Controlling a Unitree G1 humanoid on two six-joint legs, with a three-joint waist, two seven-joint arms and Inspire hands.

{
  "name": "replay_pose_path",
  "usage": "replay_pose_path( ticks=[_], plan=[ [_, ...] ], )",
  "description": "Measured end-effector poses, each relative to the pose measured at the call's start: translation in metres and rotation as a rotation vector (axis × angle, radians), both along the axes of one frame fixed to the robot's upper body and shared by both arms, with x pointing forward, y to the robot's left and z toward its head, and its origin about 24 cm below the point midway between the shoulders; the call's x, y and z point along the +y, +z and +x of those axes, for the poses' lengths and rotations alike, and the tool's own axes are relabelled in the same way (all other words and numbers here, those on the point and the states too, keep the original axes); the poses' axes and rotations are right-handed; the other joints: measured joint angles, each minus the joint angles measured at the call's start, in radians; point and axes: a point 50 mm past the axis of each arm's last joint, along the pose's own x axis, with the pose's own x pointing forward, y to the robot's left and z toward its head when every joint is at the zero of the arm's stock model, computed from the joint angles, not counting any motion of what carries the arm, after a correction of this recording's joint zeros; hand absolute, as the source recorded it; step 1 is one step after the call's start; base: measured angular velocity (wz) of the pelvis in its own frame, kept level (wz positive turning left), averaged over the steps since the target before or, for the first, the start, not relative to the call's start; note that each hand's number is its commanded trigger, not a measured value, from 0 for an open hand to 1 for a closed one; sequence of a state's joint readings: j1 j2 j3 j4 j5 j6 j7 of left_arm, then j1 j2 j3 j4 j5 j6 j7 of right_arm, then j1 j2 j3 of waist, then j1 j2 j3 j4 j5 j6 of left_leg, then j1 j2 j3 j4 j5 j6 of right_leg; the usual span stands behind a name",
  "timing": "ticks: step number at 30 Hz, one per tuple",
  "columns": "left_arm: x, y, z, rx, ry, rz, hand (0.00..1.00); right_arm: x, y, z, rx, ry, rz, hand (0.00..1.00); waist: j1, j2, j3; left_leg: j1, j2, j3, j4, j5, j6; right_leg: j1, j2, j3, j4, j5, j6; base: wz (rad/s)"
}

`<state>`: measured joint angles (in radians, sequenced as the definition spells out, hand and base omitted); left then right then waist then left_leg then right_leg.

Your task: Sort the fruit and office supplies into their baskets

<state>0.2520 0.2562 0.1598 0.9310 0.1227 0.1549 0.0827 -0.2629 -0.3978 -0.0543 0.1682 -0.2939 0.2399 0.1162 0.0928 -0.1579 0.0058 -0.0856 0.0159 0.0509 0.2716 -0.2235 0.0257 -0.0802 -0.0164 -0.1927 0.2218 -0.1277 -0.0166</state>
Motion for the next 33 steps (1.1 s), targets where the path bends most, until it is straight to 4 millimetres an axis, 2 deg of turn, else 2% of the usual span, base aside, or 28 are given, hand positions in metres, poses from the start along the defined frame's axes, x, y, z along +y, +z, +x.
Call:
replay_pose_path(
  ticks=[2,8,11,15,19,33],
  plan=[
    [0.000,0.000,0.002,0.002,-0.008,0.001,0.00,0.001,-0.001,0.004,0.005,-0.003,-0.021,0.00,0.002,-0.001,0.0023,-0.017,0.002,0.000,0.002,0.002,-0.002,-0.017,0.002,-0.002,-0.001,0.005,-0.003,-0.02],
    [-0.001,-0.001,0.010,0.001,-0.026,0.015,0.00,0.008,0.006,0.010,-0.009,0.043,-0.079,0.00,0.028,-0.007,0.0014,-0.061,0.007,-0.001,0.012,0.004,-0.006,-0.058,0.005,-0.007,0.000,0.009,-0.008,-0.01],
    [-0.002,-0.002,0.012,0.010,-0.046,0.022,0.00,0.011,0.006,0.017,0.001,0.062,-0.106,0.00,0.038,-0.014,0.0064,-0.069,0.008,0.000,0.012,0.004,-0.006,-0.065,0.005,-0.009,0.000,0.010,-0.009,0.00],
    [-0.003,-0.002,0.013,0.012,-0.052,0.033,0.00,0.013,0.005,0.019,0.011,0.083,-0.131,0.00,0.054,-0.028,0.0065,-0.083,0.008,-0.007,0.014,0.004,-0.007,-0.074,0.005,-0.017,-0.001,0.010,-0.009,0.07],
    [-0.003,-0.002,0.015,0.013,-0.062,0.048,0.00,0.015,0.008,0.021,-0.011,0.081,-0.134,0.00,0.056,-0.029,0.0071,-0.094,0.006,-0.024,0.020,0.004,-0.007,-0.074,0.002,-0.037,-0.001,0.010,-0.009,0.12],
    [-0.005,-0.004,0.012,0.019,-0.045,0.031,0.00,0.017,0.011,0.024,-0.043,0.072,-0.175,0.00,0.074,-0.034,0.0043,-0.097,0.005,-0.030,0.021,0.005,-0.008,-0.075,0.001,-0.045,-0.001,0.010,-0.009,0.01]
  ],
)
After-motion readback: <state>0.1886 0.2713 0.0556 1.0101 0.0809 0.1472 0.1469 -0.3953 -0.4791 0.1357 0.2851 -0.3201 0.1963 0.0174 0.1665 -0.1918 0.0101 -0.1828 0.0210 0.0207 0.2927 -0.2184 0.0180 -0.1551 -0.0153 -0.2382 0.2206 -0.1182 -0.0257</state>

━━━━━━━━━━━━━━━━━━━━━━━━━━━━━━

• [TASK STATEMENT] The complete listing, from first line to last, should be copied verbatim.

• [RESPONSE AREA]
Controlling a Unitree G1 humanoid on two six-joint legs, with a three-joint waist, two seven-joint arms and Inspire hands.

{
  "name": "replay_pose_path",
  "usage": "replay_pose_path( ticks=[_], plan=[ [_, ...] ], )",
  "description": "Measured end-effector poses, each relative to the pose measured at the call's start: translation in metres and rotation as a rotation vector (axis × angle, radians), both along the axes of one frame fixed to the robot's upper body and shared by both arms, with x pointing forward, y to the robot's left and z toward its head, and its origin about 24 cm below the point midway between the shoulders; the call's x, y and z point along the +y, +z and +x of those axes, for the poses' lengths and rotations alike, and the tool's own axes are relabelled in the same way (all other words and numbers here, those on the point and the states too, keep the original axes); the poses' axes and rotations are right-handed; the other joints: measured joint angles, each minus the joint angles measured at the call's start, in radians; point and axes: a point 50 mm past the axis of each arm's last joint, along the pose's own x axis, with the pose's own x pointing forward, y to the robot's left and z toward its head when every joint is at the zero of the arm's stock model, computed from the joint angles, not counting any motion of what carries the arm, after a correction of this recording's joint zeros; hand absolute, as the source recorded it; step 1 is one step after the call's start; base: measured angular velocity (wz) of the pelvis in its own frame, kept level (wz positive turning left), averaged over the steps since the target before or, for the first, the start, not relative to the call's start; note that each hand's number is its commanded trigger, not a measured value, from 0 for an open hand to 1 for a closed one; sequence of a state's joint readings: j1 j2 j3 j4 j5 j6 j7 of left_arm, then j1 j2 j3 j4 j5 j6 j7 of right_arm, then j1 j2 j3 of waist, then j1 j2 j3 j4 j5 j6 of left_leg, then j1 j2 j3 j4 j5 j6 of right_leg; the usual span stands behind a name",
  "timing": "ticks: step number at 30 Hz, one per tuple",
  "columns": "left_arm: x, y, z, rx, ry, rz, hand (0.00..1.00); right_arm: x, y, z, rx, ry, rz, hand (0.00..1.00); waist: j1, j2, j3; left_leg: j1, j2, j3, j4, j5, j6; right_leg: j1, j2, j3, j4, j5, j6; base: wz (rad/s)"
}

`<state>`: measured joint angles (in radians, sequenced as the definition spells out, hand and base omitted); left then right then waist then left_leg then right_leg.

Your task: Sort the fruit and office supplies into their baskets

<state>0.2520 0.2562 0.1598 0.9310 0.1227 0.1549 0.0827 -0.2629 -0.3978 -0.0543 0.1682 -0.2939 0.2399 0.1162 0.0928 -0.1579 0.0058 -0.0856 0.0159 0.0509 0.2716 -0.2235 0.0257 -0.0802 -0.0164 -0.1927 0.2218 -0.1277 -0.0166</state>
Motion for the next 33 steps (1.1 s), targets where the path bends most, until it is straight to 4 millimetres an axis, 2 deg of turn, else 2% of the usual span, base aside, or 28 are given, hand positions in metres, poses from the start along the defined frame's axes, x, y, z along +y, +z, +x.
Call:
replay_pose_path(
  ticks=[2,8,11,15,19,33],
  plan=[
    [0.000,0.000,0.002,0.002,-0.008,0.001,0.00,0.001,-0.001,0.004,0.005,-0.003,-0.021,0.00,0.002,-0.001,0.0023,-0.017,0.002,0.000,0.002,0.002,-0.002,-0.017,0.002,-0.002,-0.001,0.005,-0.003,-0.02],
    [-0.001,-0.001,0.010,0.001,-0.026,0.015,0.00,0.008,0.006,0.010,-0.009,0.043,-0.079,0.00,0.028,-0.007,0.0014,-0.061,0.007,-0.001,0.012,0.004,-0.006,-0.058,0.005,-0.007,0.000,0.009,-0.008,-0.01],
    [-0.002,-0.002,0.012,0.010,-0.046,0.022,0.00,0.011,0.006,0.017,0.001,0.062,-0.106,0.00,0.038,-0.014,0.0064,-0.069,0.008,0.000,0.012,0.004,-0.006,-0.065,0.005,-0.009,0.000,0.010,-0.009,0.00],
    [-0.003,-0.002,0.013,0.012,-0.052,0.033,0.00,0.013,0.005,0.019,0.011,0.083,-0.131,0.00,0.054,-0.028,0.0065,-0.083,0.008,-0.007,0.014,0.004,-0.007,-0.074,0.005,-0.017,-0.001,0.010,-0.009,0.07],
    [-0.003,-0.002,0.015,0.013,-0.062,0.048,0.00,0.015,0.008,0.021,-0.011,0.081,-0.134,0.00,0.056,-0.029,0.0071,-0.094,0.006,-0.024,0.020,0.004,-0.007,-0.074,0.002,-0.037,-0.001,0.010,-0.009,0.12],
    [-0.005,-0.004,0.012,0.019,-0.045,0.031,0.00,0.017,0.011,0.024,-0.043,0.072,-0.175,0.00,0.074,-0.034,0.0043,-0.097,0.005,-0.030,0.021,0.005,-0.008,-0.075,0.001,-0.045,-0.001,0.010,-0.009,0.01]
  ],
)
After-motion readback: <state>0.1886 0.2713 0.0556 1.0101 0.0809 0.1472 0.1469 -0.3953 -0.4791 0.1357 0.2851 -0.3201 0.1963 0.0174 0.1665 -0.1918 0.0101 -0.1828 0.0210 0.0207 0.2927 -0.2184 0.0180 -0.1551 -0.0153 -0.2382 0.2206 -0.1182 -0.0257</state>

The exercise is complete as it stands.